- Description of the task -
Please tally the lines of the listing that hold the string "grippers", and reply with that total only.

○ ○ ○ ○ ○

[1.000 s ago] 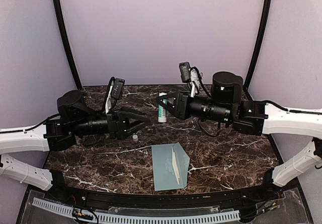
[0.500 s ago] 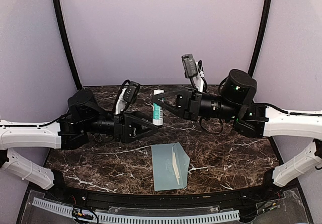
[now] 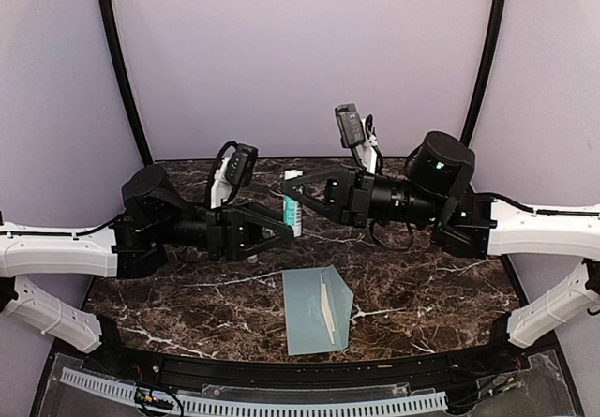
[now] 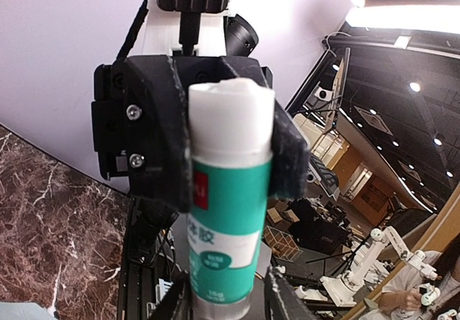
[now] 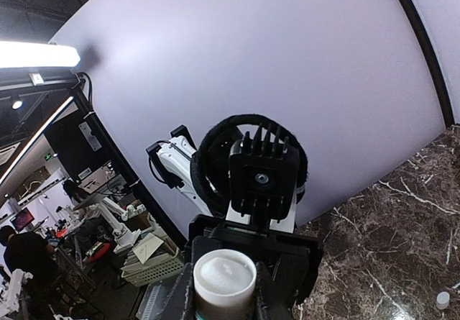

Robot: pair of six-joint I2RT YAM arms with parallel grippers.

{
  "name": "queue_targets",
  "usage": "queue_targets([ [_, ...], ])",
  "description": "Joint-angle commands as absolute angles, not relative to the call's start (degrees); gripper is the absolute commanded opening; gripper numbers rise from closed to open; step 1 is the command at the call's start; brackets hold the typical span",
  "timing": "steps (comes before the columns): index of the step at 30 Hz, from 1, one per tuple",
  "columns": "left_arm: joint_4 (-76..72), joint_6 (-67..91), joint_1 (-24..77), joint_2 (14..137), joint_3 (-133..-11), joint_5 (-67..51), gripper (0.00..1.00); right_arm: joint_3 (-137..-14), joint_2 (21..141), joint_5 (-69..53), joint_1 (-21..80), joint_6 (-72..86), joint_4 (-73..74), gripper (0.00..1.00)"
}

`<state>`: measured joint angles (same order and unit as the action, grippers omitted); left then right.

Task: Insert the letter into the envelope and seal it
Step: Unscrew the solid glue.

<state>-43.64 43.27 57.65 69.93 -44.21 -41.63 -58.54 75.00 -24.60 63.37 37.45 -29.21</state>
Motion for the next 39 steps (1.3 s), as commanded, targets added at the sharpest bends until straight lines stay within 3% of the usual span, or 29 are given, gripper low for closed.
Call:
queue_targets([
  [1, -46.3, 43.6, 57.9, 70.4, -44.8, -43.7, 0.30, -58.0, 74.8, -23.5, 63.1, 37.4, -31.8, 0.05],
  [6, -46.3, 43.4, 58.0, 70.5, -44.7, -43.7, 0.14, -58.1, 75.0, -22.4, 63.2, 37.0, -31.0, 0.04],
  [12, -41.7, 40.5, 57.9, 68.2, -43.9, -37.8, 0.07, -58.9, 75.3, -17.7, 63.3, 35.3, -27.3, 0.03],
  [24, -19.4, 32.1, 57.9, 62.3, -45.7, -16.2, 0.05, -68.7, 81.9, 10.8, 70.5, 28.2, -7.2, 0.03],
  [33, -18.3, 33.8, 57.9, 61.9, -44.5, -11.0, 0.03, -81.2, 92.3, 29.9, 75.5, 29.8, 7.4, 0.00],
  [39, -19.7, 35.5, 57.9, 61.6, -43.1, -8.5, 0.03, -83.4, 94.8, 31.5, 76.2, 30.9, 9.5, 0.02],
])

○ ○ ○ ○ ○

- Answer to this problem -
2